Me (eyes still closed):  Yep…*I’m too relaxed to talk much right now.*
Prettywitch: Yeah. Might be a fun way to get Stephen and Clea together. *She smiles happily at the thought.*
*After around 20 minutes, Stephen comes by to check on us.*
Stephen:  How are we feeling?
Trix: Best secret spot ever. 
Me:  Much better.  We really appreciate this.
Prettywitch: Fuck yes…
Stephen:  Good.  It’s time you got back.  I can’t say exactly when your final Trials will be, but they’re soon.  All of you need to get ready.
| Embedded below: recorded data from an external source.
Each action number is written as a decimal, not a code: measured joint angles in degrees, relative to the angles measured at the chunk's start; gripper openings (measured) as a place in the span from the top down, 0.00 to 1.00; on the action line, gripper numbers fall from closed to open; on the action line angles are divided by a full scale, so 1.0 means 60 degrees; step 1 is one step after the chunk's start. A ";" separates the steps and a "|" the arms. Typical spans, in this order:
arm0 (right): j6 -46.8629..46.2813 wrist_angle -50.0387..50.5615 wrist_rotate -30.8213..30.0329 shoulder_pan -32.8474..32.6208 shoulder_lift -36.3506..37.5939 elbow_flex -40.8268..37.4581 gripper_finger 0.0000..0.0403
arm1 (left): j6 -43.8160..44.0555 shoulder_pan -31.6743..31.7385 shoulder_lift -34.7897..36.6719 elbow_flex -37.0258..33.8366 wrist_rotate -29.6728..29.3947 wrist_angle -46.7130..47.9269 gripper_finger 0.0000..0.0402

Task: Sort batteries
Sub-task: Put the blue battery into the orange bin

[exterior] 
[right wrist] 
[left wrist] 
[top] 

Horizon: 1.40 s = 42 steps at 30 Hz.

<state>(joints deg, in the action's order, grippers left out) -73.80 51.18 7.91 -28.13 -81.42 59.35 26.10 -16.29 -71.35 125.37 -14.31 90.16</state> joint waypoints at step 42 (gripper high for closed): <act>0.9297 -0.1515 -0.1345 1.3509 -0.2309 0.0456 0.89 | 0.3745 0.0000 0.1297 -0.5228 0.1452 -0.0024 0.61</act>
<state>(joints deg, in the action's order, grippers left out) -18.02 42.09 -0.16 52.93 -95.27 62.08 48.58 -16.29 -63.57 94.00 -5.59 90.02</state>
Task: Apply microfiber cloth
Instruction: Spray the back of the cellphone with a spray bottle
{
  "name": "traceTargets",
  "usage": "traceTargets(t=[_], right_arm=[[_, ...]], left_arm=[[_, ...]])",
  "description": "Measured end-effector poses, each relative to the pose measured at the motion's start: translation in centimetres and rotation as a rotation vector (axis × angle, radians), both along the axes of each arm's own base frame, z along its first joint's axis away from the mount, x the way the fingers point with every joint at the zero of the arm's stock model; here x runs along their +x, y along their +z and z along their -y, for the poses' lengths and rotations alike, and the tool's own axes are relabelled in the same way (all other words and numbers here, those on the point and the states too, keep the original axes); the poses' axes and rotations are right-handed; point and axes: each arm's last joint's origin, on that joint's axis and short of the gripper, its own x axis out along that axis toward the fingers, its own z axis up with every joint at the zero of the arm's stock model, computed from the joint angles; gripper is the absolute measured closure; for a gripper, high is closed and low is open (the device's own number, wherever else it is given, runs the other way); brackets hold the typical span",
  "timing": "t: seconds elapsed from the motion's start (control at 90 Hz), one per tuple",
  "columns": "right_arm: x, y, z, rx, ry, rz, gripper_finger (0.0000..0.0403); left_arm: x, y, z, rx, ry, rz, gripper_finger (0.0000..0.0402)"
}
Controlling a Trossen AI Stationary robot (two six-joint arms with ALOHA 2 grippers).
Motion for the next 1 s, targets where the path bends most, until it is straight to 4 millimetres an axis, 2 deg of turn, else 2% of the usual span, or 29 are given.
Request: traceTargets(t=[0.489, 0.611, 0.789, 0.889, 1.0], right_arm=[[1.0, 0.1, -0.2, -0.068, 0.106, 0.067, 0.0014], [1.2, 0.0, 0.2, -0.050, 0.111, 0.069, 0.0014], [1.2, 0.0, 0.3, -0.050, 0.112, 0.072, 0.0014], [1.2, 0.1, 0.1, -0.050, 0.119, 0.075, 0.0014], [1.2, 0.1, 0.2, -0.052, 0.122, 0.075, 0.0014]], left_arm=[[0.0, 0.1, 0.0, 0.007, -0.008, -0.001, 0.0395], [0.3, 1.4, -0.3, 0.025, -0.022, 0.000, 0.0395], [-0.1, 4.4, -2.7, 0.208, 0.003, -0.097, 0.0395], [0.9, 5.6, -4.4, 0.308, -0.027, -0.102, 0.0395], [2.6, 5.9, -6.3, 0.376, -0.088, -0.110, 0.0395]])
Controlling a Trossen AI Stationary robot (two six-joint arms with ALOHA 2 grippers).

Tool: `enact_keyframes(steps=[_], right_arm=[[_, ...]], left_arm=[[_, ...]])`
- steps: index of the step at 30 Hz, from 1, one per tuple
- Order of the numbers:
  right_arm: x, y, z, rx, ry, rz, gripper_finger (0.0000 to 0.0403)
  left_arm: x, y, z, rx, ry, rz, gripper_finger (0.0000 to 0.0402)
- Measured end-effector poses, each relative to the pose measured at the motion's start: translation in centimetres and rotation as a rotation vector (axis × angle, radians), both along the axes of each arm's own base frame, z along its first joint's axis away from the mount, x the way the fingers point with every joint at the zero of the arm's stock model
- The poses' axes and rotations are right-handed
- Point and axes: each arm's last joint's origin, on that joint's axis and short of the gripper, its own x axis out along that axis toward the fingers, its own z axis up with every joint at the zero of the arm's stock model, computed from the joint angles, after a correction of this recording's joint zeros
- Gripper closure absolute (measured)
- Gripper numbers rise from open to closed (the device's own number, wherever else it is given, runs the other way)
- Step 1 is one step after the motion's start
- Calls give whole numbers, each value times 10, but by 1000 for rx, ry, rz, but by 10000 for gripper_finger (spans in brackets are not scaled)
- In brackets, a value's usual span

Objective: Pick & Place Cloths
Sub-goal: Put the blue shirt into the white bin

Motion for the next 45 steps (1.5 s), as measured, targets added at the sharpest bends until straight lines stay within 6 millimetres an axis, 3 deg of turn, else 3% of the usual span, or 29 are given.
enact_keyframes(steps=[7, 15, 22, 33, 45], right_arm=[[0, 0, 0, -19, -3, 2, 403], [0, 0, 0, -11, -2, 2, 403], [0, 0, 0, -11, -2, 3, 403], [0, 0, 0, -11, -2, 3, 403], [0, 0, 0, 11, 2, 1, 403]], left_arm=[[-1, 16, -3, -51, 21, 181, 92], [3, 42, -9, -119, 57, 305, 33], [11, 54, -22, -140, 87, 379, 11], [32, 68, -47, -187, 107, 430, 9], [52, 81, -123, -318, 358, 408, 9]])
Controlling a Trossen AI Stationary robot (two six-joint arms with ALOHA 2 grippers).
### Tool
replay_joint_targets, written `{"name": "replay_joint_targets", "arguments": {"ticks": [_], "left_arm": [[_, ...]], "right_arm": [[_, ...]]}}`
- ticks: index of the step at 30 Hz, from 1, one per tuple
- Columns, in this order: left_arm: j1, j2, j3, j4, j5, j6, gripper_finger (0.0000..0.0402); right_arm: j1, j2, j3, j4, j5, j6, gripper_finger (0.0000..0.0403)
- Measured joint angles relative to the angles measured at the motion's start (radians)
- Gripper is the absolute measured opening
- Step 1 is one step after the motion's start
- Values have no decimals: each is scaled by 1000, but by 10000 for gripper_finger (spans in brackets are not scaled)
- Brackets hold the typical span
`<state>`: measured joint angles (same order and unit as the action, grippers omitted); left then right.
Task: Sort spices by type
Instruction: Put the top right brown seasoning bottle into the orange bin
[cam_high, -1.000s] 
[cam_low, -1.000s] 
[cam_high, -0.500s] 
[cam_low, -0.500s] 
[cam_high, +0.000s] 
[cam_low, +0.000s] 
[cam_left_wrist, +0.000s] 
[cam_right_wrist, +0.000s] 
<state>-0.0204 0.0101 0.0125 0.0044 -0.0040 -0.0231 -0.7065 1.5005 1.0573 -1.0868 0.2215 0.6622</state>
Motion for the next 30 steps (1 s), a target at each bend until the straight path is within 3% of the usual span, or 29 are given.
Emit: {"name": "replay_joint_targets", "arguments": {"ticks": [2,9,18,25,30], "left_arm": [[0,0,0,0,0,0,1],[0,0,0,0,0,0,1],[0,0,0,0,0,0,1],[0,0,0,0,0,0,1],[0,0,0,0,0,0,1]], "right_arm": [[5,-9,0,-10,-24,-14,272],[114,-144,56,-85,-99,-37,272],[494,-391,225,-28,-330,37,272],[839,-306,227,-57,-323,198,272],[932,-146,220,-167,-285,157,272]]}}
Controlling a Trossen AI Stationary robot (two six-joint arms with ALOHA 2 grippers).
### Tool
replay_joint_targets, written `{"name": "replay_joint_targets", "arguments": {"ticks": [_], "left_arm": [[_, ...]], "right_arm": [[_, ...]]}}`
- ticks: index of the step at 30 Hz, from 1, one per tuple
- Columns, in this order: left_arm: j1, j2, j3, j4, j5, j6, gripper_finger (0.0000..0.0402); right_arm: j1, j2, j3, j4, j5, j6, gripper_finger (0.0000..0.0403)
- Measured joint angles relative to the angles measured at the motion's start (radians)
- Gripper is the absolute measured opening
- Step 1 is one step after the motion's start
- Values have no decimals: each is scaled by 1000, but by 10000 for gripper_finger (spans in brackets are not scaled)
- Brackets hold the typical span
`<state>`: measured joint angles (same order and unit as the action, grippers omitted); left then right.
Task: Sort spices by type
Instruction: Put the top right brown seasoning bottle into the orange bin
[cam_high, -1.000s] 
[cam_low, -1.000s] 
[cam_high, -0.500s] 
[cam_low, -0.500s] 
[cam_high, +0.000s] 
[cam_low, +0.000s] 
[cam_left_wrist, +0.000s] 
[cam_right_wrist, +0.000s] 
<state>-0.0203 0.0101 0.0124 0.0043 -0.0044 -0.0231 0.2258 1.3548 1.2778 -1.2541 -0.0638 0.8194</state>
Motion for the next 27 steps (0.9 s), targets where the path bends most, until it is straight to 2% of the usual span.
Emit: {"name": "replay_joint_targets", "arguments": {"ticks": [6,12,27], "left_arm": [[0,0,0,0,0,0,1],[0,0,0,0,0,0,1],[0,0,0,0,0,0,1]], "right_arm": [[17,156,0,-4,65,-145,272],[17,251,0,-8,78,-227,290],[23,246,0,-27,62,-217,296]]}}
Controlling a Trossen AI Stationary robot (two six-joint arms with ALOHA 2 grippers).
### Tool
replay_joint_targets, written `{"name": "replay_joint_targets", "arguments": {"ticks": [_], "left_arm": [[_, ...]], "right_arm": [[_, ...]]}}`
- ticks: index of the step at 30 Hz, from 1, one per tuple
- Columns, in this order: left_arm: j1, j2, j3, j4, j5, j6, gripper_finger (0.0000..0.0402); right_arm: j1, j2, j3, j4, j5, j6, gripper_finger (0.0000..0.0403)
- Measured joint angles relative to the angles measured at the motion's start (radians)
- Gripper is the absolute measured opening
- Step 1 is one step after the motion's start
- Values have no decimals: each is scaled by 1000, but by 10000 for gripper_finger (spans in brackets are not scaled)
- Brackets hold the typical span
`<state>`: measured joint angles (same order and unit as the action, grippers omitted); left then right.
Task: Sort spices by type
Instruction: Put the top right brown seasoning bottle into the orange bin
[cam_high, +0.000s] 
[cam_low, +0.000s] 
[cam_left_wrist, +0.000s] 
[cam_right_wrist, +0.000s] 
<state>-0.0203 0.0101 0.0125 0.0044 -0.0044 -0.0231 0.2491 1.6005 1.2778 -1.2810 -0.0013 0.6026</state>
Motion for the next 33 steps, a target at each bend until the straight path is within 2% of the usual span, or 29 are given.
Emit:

Trix:…can we get ready without leaving the hot spring? *She’s only partially joking.*
Me (mildly reluctant, but acquiescing):  Okay.  Let’s do this, then.  *I start shuffling to prepare to get up.*
Prettywitch: Ah, okay.
Stephen:  I’ll come back to get you in 5 minutes.  Go ahead and get changed back into your robes.  *He leaves again.*
*Trix reluctantly gets out of the hot springs and changes. She uses a spell to dry her hair so it doesn’t freeze.*
*I do the same, though I had kept my head above water and my hair in a bun on top of my head because it frizzes easily when wet.*
*Prettywitch simply magics a hair clamp into her hand and puts her ponytail on top of her head, so as to let whatever did get soaked dry.*
*Stephen comes back and takes us back to Kamar-Taj.  For a moment, we expect to be either called or ambushed, but after around 20 minutes, we decide to go about our own business.  Then, Trix gets a psychic message.*
Wong (psychic contact):  Trix, your final Trial is about to begin.  Meet me in the library.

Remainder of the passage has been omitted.